Es fehlen mindestens 1900 Betten. Erst-Asylbewerber müssen teilweise in Zelten leben. Die Hamburger Innenbehörde betrachtet die Entwicklung mit Sorge.

Hamburg. Die Hansestadt richtet sich auf einen massiven Zustrom neuer Flüchtlinge ein. Nach Berechnungen des Bundesinnenministeriums werden in diesem Jahr erstmals seit 15 Jahren wieder mehr als 100.000 Menschen in Deutschland Asyl beantragen – und Hamburg ist verpflichtet, 2600 von ihnen aufzunehmen. Die Innenbehörde betrachtet die Entwicklung mit Sorge: Schon jetzt werden in der Stadt die Unterkünfte knapp.

Die Bürgerschaft beschäftigt sich bereits aktuell mit einer Vorlage, die den Weg für zusätzliche Haushaltsmittel zur Aufstockung der Unterbringungsplätze frei machen soll. „Daran, dass wir bereits derzeit auf Zelte zurückgreifen müssen, wird erkennbar, dass die Kapazitäten aktuell nicht ausreichen. Deshalb suchen wir in der gesamten Stadt nach weiteren Standorten für eine Unterbringung“, sagte die Sprecherin der Innenbehörde, Swantje Glissmann. „Wir sind derzeit dabei, die Containerwohnanlage in der Schnackenburgallee in Altona von 112 auf 300 Plätze zu erweitern.“

Für die Zentrale Erstaufnahme stünden derzeit etwa 700 Plätze zur Verfügung – davon 200 in Horst (Mecklenburg-Vorpommern) und etwa 100 in drei Zelten an der Sportallee in Groß Borstel.

Nach Auskunft des städtischen Dienstleistungsunternehmens fördern & wohnen (f&w), das allein 40 Unterkünfte für Flüchtlinge und Asylbewerber verwaltet, sind zurzeit 4450 Menschen sowie rund 1700 Zuwanderer, die dauerhaft in Hamburg bleiben können, untergebracht. „Doch wir rechnen für die nächsten Wochen und Monate mit einer steigenden Zahl von Asylbewerbern.

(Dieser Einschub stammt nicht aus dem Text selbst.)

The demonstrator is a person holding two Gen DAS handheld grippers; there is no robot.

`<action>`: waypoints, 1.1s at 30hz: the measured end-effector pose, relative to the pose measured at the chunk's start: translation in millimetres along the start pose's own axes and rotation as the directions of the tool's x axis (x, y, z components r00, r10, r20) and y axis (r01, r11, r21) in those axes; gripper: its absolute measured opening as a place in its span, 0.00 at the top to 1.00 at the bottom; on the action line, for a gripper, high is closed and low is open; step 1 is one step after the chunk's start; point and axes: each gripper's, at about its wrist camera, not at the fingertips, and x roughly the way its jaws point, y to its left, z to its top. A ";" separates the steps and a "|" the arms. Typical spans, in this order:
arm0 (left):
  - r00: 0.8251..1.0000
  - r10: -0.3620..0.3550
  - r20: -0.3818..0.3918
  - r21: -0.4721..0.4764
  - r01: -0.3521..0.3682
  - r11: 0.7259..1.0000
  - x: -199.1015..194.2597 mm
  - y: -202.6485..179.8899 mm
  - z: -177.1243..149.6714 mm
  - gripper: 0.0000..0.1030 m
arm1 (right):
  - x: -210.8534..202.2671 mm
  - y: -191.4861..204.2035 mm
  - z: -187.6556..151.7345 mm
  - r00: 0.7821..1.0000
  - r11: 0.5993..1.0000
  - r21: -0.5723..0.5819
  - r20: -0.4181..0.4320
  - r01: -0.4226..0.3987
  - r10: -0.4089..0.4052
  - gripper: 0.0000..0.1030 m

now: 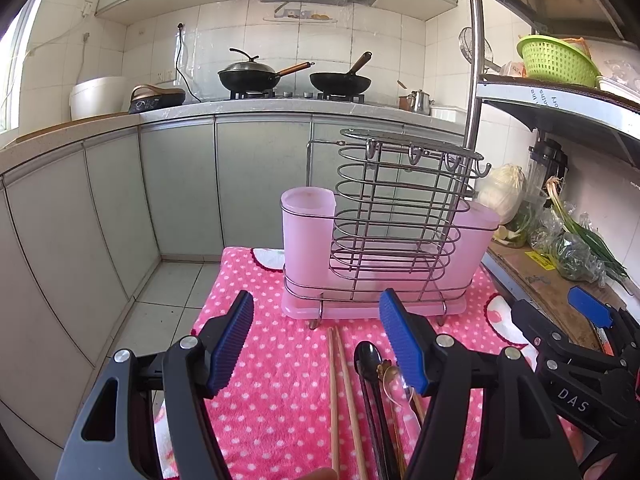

Daher werden jetzt zusätzlich 1900 weitere Plätze in Wohnunterkünften geschaffen“, sagt f&w-Sprecherin Christiane Schröder.

Nach Angaben des Bundesamts für Migration und Flüchtlinge in Nürnberg wurden allein von Januar bis Ende Juli dieses Jahres 52.754 Asyl-Erstanträge in Deutschland gestellt – ein Zuwachs von rund 90 Prozent: Im Vergleichszeitraum des Vorjahres waren es erst 27.760. Gleichzeitig stieg die Zahl der anhängigen Asylverfahren auf insgesamt 71.031 – ebenfalls eine Steigerung um rund 90 Prozent. Die 300 „Lampedusa-Flüchtlinge“ in der Hansestadt, die seit Wochen auch die Hamburger Politiker beschäftigen, sind in diesen Berechnungen nicht enthalten.

Sie demonstrierten am Sonnabend, begleitet von rund 2500 Unterstützern, in der Innenstadt für ein Bleiberecht nach Paragraf 23 (Aufenthaltsgewährung in Härtefällen). Es war das erste Mal, dass sich Flüchtlinge auf diese Weise organisierten. „Solch eine Akzeptanz und Solidarität der Bevölkerung habe ich noch nie erlebt“, sagt St.-Pauli-Pastor Sieghard Wilm, der in seiner Kirche seit elf Wochen 80 der Westafrikaner beherbergt. „Diese Flüchtlinge bilden eine Ausnahme. Sie sind mehrfach traumatisiert, denn sie sind die Überlebenden einer humanitären Katastrophe.“

„Die Flüchtlinge aus Lampedusa können aus rechtlichen Gründen nicht in einer unserer Einrichtungen untergebracht werden“, sagt f&w-Sprecherin Schröder. Für das kommende Winternotprogramm werde das allerdings noch geprüft. Es handele sich dabei jedoch um ein „niederschwelliges Angebot, einen Erfrierungsschutz für obdachlose Menschen und keine Flüchtlingsunterkunft“.